▸ Work item
Repeat the records below in their entirety, exactly.

▸ Task data
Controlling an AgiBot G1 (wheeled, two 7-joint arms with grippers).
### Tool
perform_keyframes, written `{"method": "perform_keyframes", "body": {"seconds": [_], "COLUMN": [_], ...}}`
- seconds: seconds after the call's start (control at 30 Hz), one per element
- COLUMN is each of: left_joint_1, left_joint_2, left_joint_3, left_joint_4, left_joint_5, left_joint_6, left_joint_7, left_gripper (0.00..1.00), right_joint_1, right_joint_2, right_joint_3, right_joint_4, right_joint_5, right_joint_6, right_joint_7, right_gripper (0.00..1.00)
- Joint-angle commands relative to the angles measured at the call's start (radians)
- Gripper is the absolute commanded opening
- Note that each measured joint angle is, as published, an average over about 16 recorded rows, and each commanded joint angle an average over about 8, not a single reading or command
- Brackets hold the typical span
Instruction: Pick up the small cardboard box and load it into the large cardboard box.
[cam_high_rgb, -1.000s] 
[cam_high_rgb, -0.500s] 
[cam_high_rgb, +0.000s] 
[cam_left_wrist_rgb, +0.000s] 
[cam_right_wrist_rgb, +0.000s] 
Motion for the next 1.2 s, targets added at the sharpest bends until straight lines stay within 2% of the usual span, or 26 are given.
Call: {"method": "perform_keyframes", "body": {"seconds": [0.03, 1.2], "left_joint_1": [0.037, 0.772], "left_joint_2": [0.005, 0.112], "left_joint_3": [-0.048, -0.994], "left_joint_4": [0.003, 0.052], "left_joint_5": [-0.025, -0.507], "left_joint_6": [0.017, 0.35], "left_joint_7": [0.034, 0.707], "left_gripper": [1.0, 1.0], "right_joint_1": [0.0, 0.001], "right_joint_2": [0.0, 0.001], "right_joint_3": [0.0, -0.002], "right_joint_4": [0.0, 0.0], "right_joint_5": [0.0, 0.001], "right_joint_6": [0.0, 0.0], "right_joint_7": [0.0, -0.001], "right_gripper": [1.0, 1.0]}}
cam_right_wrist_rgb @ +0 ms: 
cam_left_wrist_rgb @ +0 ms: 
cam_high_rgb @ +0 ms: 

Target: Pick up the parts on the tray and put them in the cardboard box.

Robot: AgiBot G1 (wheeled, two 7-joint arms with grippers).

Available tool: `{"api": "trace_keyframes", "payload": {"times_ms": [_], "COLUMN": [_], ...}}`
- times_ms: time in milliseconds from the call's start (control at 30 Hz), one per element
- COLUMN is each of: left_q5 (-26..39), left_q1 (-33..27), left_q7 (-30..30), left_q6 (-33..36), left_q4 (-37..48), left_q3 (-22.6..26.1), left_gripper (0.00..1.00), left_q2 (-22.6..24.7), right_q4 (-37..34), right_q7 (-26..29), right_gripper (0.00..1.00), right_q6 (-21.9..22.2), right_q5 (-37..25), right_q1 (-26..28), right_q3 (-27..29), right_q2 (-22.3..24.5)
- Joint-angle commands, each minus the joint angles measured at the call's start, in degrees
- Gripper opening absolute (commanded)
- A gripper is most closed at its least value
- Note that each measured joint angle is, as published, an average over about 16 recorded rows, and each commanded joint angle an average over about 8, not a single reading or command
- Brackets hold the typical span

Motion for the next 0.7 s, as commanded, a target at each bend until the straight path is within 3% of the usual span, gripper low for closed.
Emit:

▸ Answer below
Controlling an AgiBot G1 (wheeled, two 7-joint arms with grippers).
### Tool
perform_keyframes, written `{"method": "perform_keyframes", "body": {"seconds": [_], "COLUMN": [_], ...}}`
- seconds: seconds after the call's start (control at 30 Hz), one per element
- COLUMN is each of: left_joint_1, left_joint_2, left_joint_3, left_joint_4, left_joint_5, left_joint_6, left_joint_7, left_gripper (0.00..1.00), right_joint_1, right_joint_2, right_joint_3, right_joint_4, right_joint_5, right_joint_6, right_joint_7, right_gripper (0.00..1.00)
- Joint-angle commands relative to the angles measured at the call's start (radians)
- Gripper is the absolute commanded opening
- Note that each measured joint angle is, as published, an average over about 16 recorded rows, and each commanded joint angle an average over about 8, not a single reading or command
- Brackets hold the typical span
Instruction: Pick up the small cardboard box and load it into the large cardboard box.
[cam_high_rgb, -1.000s] 
[cam_high_rgb, -0.500s] 
[cam_high_rgb, +0.000s] 
[cam_left_wrist_rgb, +0.000s] 
[cam_right_wrist_rgb, +0.000s] 
Motion for the next 1.2 s, targets added at the sharpest bends until straight lines stay within 2% of the usual span, or 26 are given.
Call: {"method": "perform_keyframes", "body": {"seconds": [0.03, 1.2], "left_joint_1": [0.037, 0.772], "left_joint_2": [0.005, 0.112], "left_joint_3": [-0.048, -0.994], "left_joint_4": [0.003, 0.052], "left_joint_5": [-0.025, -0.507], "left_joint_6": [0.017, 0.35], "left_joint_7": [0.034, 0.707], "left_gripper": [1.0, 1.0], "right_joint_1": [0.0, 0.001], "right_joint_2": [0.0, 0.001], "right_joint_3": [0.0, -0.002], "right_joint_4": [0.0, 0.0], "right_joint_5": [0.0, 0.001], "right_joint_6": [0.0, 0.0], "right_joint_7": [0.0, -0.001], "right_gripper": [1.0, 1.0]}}
cam_right_wrist_rgb @ +0 ms: 
cam_left_wrist_rgb @ +0 ms: 
cam_high_rgb @ +0 ms: 

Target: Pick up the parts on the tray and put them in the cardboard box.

Robot: AgiBot G1 (wheeled, two 7-joint arms with grippers).

Available tool: `{"api": "trace_keyframes", "payload": {"times_ms": [_], "COLUMN": [_], ...}}`
- times_ms: time in milliseconds from the call's start (control at 30 Hz), one per element
- COLUMN is each of: left_q5 (-26..39), left_q1 (-33..27), left_q7 (-30..30), left_q6 (-33..36), left_q4 (-37..48), left_q3 (-22.6..26.1), left_gripper (0.00..1.00), left_q2 (-22.6..24.7), right_q4 (-37..34), right_q7 (-26..29), right_gripper (0.00..1.00), right_q6 (-21.9..22.2), right_q5 (-37..25), right_q1 (-26..28), right_q3 (-27..29), right_q2 (-22.3..24.5)
- Joint-angle commands, each minus the joint angles measured at the call's start, in degrees
- Gripper opening absolute (commanded)
- A gripper is most closed at its least value
- Note that each measured joint angle is, as published, an average over about 16 recorded rows, and each commanded joint angle an average over about 8, not a single reading or command
- Brackets hold the typical span

Motion for the next 0.7 s, as commanded, a target at each bend until the straight path is within 3% of the usual span, gripper low for closed.
Emit:

What the exercise asked for is now complete.